§ **Exercise aim**: Please transcribe the listing that follows exactly; images are to be excluded.

§ **Exercise data**:
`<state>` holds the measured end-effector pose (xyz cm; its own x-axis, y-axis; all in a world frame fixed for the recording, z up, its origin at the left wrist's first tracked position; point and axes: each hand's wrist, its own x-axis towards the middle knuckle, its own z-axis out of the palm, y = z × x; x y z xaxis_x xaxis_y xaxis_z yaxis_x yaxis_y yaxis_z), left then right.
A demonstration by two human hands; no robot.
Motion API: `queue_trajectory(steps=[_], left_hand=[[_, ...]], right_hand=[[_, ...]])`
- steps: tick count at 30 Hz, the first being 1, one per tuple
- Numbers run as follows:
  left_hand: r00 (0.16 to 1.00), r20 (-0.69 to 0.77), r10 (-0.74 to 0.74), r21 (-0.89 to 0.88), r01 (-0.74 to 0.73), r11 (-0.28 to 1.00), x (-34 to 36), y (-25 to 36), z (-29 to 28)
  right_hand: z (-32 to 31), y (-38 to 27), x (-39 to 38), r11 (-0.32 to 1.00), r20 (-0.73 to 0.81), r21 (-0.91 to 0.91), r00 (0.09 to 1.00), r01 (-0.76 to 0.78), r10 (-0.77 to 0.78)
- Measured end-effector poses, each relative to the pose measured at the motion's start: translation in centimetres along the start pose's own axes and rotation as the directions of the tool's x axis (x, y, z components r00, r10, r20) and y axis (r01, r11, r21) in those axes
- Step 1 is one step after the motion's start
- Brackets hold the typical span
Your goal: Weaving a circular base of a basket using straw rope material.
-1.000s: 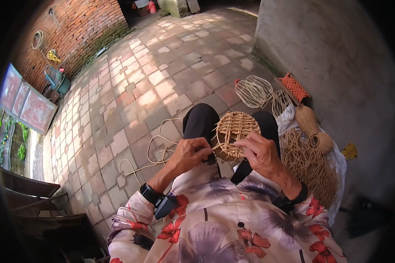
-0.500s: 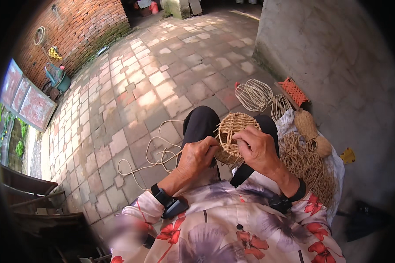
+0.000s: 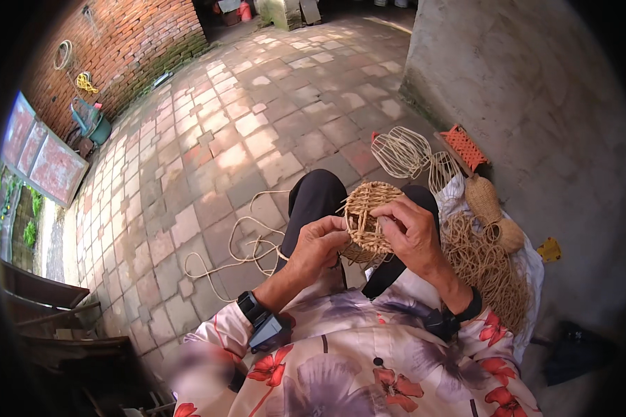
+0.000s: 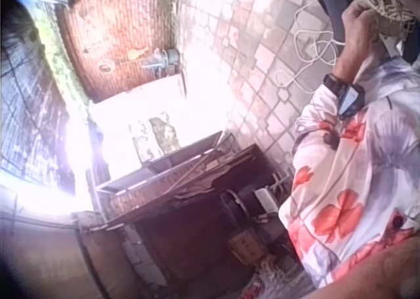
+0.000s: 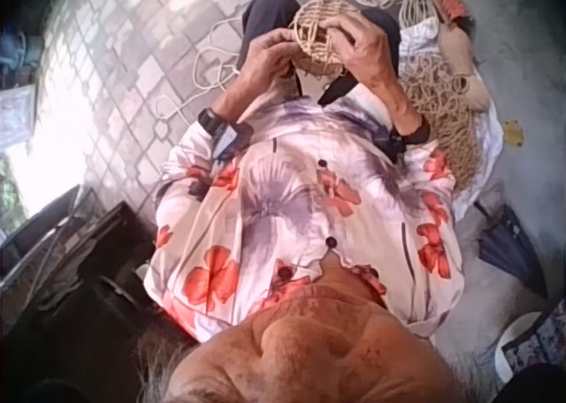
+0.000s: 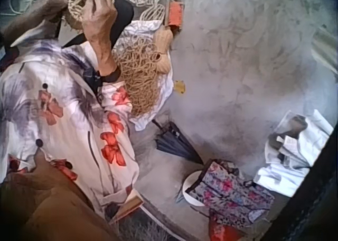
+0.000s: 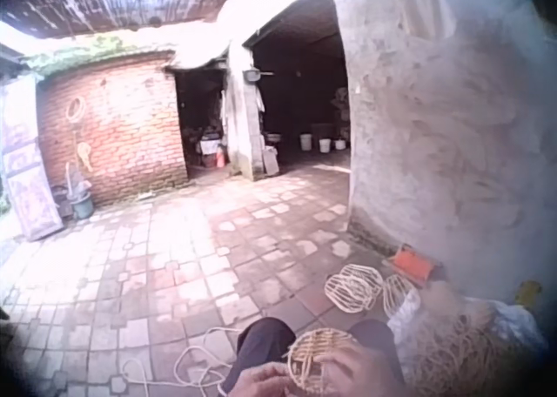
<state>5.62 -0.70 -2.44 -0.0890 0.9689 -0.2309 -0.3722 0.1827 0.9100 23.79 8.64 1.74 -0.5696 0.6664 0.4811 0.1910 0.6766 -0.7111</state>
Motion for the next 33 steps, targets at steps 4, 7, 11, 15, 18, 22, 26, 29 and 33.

§ **Written solution**:
`<state>` holds the measured end-effector pose (xyz cm; its own x-axis, y-axis; all in a world frame fixed for the recording, z up, its origin at the left wrist's first tracked position; point and axes: each hand's wrist, its own x-axis towards the middle knuckle, its own z-axis out of the palm, y = z × x; x y z xaxis_x xaxis_y xaxis_z yaxis_x yaxis_y yaxis_z), left then right.
A demonstration by two human hands; no robot.
Motion API: `queue_trajectory(steps=[_], left_hand=[[_, ...]], right_hand=[[_, ...]])`
- steps: tick count at 30 Hz, the first being 1, one per tuple
- Numbers run as follows:
  left_hand: r00 (0.16 to 1.00), r20 (-0.69 to 0.77), r10 (-0.74 to 0.74), r21 (-0.89 to 0.88), r01 (-0.74 to 0.73), r11 (-0.28 to 1.00), x (-34 to 36), y (-25 to 36), z (-29 to 28)
  right_hand: z (-32 to 31), y (-38 to 27), x (-39 to 38), r11 (-0.32 to 1.00), r20 (-0.73 to 0.81), r21 (-0.91 to 0.91), r00 (0.09 to 1.00), r01 (-0.76 to 0.78), r10 (-0.77 to 0.78)
- Measured end-effector poses, each relative to the pose measured at the motion's start: translation in centimetres along the start pose's own axes and rotation as the directions of the tool's x axis (x, y, z components r00, r10, r20) and y axis (r01, r11, r21) in those axes
- Step 1 is one step after the motion's start
- Brackets hold the typical span
Your goal: Weaving a circular base of a basket using straw rope material.
-1.000s: 
-0.500s: 
+0.000s: 
+0.000s: 
+0.000s: 
+0.000s: 
+0.000s: 
<state>5.62 -0.70 -2.44 -0.0890 0.9689 -0.2309 -0.3722 0.1827 0.9100 23.79 8.64 1.74 -0.5696 0.6664 0.4811 0.1910 0.6766 -0.7111</state>
Motion for the next 33 steps, targets at steps 4, 7, 11, 15, 18, 22, 26, 29 and 33.

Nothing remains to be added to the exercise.